Below are records; transcribe each one exactly.

+++ GIVEN RECORDS

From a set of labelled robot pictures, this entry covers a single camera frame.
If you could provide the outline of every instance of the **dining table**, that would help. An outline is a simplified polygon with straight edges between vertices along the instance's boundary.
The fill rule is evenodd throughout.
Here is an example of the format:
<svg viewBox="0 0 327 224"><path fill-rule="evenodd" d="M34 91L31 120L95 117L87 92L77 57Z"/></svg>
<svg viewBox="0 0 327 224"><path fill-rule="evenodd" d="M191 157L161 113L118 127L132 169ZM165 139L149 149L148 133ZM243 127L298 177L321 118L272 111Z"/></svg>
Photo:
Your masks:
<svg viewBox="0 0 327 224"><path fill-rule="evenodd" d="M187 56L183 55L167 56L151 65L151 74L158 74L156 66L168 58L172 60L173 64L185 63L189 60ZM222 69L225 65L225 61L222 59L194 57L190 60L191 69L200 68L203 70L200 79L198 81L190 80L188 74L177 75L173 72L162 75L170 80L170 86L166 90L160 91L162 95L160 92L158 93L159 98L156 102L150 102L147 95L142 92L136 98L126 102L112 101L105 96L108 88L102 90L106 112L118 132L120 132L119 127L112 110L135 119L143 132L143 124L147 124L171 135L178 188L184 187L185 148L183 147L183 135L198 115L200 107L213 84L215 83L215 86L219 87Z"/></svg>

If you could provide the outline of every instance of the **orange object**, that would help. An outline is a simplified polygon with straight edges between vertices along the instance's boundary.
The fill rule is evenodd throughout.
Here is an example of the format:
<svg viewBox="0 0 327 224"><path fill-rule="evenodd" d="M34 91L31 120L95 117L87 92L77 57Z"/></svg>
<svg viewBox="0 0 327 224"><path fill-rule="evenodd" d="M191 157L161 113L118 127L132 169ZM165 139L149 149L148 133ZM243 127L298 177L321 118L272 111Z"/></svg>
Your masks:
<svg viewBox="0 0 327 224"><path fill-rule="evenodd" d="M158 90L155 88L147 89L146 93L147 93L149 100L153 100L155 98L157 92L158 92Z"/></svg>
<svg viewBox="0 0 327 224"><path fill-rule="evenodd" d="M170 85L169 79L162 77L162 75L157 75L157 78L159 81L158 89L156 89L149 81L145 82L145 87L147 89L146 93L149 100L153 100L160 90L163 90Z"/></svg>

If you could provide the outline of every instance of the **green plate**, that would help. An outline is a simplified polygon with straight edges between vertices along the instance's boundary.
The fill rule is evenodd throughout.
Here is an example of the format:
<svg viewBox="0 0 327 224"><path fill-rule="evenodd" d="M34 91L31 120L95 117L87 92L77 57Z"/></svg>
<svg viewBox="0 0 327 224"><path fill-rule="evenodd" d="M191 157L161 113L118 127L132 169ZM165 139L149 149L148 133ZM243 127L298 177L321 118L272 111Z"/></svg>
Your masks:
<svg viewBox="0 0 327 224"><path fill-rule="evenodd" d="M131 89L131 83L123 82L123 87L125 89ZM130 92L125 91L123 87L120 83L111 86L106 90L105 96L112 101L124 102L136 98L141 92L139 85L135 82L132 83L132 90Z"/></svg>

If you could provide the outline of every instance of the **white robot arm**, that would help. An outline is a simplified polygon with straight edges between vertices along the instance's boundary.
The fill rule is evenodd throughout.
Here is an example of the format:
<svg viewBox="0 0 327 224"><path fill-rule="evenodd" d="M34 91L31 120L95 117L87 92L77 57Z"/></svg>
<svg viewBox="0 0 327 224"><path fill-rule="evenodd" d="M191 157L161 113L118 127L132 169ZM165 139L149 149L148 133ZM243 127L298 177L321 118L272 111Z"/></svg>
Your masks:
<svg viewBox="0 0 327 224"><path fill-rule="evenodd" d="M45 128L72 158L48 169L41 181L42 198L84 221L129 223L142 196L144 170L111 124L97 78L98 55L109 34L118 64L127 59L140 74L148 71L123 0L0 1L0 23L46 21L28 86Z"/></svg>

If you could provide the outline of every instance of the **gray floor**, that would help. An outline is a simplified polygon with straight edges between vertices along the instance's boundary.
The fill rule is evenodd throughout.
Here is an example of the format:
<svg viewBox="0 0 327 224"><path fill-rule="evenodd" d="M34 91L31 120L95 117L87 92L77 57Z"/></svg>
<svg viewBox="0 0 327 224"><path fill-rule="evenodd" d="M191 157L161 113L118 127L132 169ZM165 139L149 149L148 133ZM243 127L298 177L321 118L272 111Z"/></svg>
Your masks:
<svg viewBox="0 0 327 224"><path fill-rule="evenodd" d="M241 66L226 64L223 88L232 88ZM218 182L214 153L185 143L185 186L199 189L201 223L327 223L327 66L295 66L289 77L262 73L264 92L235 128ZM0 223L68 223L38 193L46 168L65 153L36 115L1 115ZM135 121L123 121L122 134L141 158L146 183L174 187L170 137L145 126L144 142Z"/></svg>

++++++

EXERCISE OUTPUT:
From a set of labelled robot pictures, this entry covers a single camera frame.
If you could provide the outline of every instance of the **dining table**, that would help. An outline is a simplified polygon with straight edges between vertices along the instance's boundary.
The fill rule is evenodd throughout.
Here is an example of the format:
<svg viewBox="0 0 327 224"><path fill-rule="evenodd" d="M34 91L31 120L95 117L87 92L77 57Z"/></svg>
<svg viewBox="0 0 327 224"><path fill-rule="evenodd" d="M191 157L161 113L118 127L132 169ZM165 139L149 149L148 133ZM243 127L298 177L321 118L272 111Z"/></svg>
Photo:
Your masks:
<svg viewBox="0 0 327 224"><path fill-rule="evenodd" d="M187 56L183 55L167 56L151 65L151 74L158 74L156 66L168 58L172 60L173 64L185 63L189 60ZM222 69L225 65L225 61L222 59L194 57L190 60L191 69L200 68L203 70L200 79L198 81L190 80L188 74L177 75L173 72L162 75L170 80L170 86L166 90L160 91L162 95L160 92L158 93L159 98L156 102L150 102L147 95L142 92L136 98L126 102L112 101L105 96L108 88L102 90L106 112L118 132L120 132L119 127L112 110L135 119L143 132L143 124L147 124L171 135L178 188L184 187L185 148L183 147L183 135L198 115L200 107L213 84L215 83L215 86L219 87Z"/></svg>

If you could provide the outline of every instance of the **orange object**, that would help. An outline is a simplified polygon with straight edges between vertices along the instance's boundary.
The fill rule is evenodd throughout.
Here is an example of the format:
<svg viewBox="0 0 327 224"><path fill-rule="evenodd" d="M34 91L31 120L95 117L87 92L77 57Z"/></svg>
<svg viewBox="0 0 327 224"><path fill-rule="evenodd" d="M191 157L161 113L118 127L132 169ZM165 139L149 149L148 133ZM243 127L298 177L321 118L272 111Z"/></svg>
Your masks:
<svg viewBox="0 0 327 224"><path fill-rule="evenodd" d="M158 90L155 88L147 89L146 93L147 93L149 100L153 100L155 98L157 92L158 92Z"/></svg>
<svg viewBox="0 0 327 224"><path fill-rule="evenodd" d="M170 85L169 79L162 77L162 75L157 75L157 78L159 81L158 89L156 89L149 81L145 82L145 87L147 89L146 93L149 100L153 100L160 90L163 90Z"/></svg>

If you could provide the outline of every instance of the **green plate**, that would help. An outline is a simplified polygon with straight edges between vertices along the instance's boundary.
The fill rule is evenodd throughout.
Here is an example of the format:
<svg viewBox="0 0 327 224"><path fill-rule="evenodd" d="M34 91L31 120L95 117L87 92L77 57Z"/></svg>
<svg viewBox="0 0 327 224"><path fill-rule="evenodd" d="M191 157L161 113L118 127L132 169ZM165 139L149 149L148 133ZM243 127L298 177L321 118L272 111Z"/></svg>
Your masks:
<svg viewBox="0 0 327 224"><path fill-rule="evenodd" d="M131 89L131 83L123 82L123 87L125 89ZM130 92L125 91L123 87L120 83L111 86L106 90L105 96L112 101L124 102L136 98L141 92L139 85L135 82L132 83L132 90Z"/></svg>

If you could provide the outline of every instance of the **white robot arm**, that would help. An outline is a simplified polygon with straight edges between vertices along the instance's boundary.
The fill rule is evenodd throughout.
Here is an example of the format:
<svg viewBox="0 0 327 224"><path fill-rule="evenodd" d="M34 91L31 120L95 117L87 92L77 57Z"/></svg>
<svg viewBox="0 0 327 224"><path fill-rule="evenodd" d="M191 157L161 113L118 127L132 169ZM165 139L149 149L148 133ZM243 127L298 177L321 118L272 111Z"/></svg>
Your masks:
<svg viewBox="0 0 327 224"><path fill-rule="evenodd" d="M45 128L72 158L48 169L41 181L42 198L84 221L129 223L142 196L144 170L111 124L97 78L98 55L109 34L118 64L127 59L140 74L148 71L123 0L0 1L0 23L46 21L28 86Z"/></svg>

If you could provide the outline of every instance of the **gray floor**, that would help. An outline is a simplified polygon with straight edges between vertices along the instance's boundary.
The fill rule is evenodd throughout.
Here is an example of the format:
<svg viewBox="0 0 327 224"><path fill-rule="evenodd" d="M34 91L31 120L95 117L87 92L77 57Z"/></svg>
<svg viewBox="0 0 327 224"><path fill-rule="evenodd" d="M191 157L161 113L118 127L132 169ZM165 139L149 149L148 133ZM243 127L298 177L321 118L272 111Z"/></svg>
Your masks:
<svg viewBox="0 0 327 224"><path fill-rule="evenodd" d="M241 66L226 64L223 88L232 88ZM218 182L214 153L185 143L185 186L199 189L201 223L327 223L327 66L295 66L289 77L262 73L264 92L235 128ZM0 223L68 223L38 193L46 168L65 153L36 115L1 115ZM135 121L123 121L122 134L141 158L146 183L174 187L170 137L145 126L144 142Z"/></svg>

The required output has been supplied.